Editor’s Page: Storyteller Syndrome
By: Jared Bilski
Published: 10/9/2024
On August 10, I was mowing the lawn like I do when the grass gets to a level unsightly enough for my wife to demand action when I inadvertently steered my trusty self-propelling Honda lawnmower went right over a wasp’s nest I didn’t know existed.
At least a handful of the little bastards stung me before I even recognized what was happening and booked it away from the nest, cursing and flailing wildly to the delight of neighbors who were lucky enough to witness the spectacle (My friend Johnny Q said, “You looked like you were fighting an imaginary army — it was amazing!”).
That night I went to bed and a sore neck that had been bothering me on and off for a few months and woke up in excruciating pain that started in my neck and shoulder blade and radiated all the way down my right arm. It was the type of pain I hadn’t experienced before, and it scared the hell out of me.
What followed were a several frustrating doctor’s visits until I stumbled upon Rothman Orthopaedics Walk-In Clinic, an ortho oasis in a healthcare desert filled with long waits to see a primary doctor who would simply refer you to a specialist who probably won’t be able to get you in for several weeks or months and who would probably would just send you off to PT before you could even get the X-ray or MRI you knew you needed from the jump.
This Rothman Walk-In Clinic — yes the same Rothman that Mike “Trendelenburg” Morsch refers to in his uplifting patient story in this issue — operated with the type of efficiency that would earn it an OR Excellence Award.
Within 10 minutes of walking in, I had an X-ray done, and I left with a script for an MRI, which was conveniently done in an office across the hall from the clinic, and a course of steroids powerful enough to make me think I was well enough to go for a test jog. Hindsight proved this was a terrible, terrible idea.
As phenomenal as Rothman was at virtually every aspect of the patient experience, I do have one constructive criticism to offer. Guys: CNN is not the right channel to have blaring in the waiting room filled with people who have sprains, fractures and lots of pain during an election year, perhaps the tensest election year in our country’s history. Between the sky-is-falling segments and the barrage of abhorrent attack ads (I’ve had the phrase “David McCormick got rich in China” playing on loop in my head since I went to Rothman), you could cut the polarizing tension in that lobby with a knife.

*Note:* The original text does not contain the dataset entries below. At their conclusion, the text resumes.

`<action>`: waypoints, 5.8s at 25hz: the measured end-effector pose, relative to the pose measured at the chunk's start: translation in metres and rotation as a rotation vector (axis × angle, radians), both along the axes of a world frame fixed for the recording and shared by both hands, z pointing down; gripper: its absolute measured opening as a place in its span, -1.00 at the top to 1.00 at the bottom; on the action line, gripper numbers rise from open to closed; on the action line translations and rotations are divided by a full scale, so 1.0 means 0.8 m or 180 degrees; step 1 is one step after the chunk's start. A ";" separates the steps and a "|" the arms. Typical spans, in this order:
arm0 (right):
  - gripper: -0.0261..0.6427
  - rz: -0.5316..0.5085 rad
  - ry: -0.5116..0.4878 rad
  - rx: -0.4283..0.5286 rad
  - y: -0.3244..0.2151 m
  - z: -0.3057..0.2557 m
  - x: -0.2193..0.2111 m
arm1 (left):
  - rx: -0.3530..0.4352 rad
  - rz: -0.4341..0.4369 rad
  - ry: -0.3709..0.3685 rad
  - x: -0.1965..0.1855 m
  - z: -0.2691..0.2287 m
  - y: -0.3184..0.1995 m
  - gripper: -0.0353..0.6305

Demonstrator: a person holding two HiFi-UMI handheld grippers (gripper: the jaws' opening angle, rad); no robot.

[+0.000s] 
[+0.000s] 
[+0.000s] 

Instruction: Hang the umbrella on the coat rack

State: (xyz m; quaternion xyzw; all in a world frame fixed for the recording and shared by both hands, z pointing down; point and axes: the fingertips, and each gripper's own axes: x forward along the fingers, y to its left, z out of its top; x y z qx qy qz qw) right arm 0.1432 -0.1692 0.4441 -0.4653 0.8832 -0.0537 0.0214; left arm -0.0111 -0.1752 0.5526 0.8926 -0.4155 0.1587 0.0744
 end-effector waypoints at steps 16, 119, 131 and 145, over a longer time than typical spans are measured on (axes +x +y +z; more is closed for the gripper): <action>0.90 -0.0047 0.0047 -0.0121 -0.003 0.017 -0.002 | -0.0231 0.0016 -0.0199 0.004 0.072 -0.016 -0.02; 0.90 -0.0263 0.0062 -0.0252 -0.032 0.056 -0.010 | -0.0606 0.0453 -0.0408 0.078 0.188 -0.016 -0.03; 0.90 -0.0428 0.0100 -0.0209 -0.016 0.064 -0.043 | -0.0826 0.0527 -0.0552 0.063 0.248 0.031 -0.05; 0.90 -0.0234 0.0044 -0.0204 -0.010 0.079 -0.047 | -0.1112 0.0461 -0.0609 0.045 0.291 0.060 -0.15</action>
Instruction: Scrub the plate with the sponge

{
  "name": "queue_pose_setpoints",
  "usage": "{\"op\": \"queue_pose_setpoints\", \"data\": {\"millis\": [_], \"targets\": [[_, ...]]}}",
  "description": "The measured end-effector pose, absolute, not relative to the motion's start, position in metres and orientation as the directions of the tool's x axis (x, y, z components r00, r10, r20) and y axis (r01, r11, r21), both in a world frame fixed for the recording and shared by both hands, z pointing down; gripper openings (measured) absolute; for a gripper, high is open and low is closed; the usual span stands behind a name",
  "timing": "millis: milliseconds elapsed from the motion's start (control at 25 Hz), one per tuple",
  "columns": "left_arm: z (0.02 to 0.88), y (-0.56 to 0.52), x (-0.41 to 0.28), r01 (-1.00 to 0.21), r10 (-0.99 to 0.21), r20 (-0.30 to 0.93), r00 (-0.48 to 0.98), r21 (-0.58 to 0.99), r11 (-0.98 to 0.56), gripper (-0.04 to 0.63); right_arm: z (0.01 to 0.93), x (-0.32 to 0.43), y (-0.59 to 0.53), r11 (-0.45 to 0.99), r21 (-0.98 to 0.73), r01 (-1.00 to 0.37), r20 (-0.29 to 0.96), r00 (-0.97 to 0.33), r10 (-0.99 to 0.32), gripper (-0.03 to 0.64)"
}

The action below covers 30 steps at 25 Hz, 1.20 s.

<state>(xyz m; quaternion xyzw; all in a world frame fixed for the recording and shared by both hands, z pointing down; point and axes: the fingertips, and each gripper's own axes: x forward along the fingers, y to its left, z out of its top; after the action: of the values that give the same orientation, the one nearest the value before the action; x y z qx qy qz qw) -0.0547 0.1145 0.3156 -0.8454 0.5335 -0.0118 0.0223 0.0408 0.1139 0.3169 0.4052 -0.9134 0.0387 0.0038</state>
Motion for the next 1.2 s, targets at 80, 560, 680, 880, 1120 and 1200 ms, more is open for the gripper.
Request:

My MRI revealed a herniated disc at the C4 vertebra in the cervical spine, probably from decades of hunching over a laptop and ignoring the throbbing neck and shoulder muscles that were begging me to consider proper ergonomics. Before I even got my treatment plan, an insidious little thought crept into my mind: What if I need surgery?
Obviously dread was the primary response to the thought of spine surgery, but I’d be lying if I said there wasn’t at least a part of me that was like, That would make for some awfully compelling content … The latter is what I like to call storyteller syndrome — a disorder that forces sufferers to always see life for the story material it presents, even if that material causes direct harm to them.
As this issue goes to print, my treatment plan is an epidural injection coupled with physical therapy. My insanely fit ortho doc (How do all orthopods get themselves in that type of shape?!) said that in 90% of cases, the disc will resolve itself before the effects of the injection even wear off.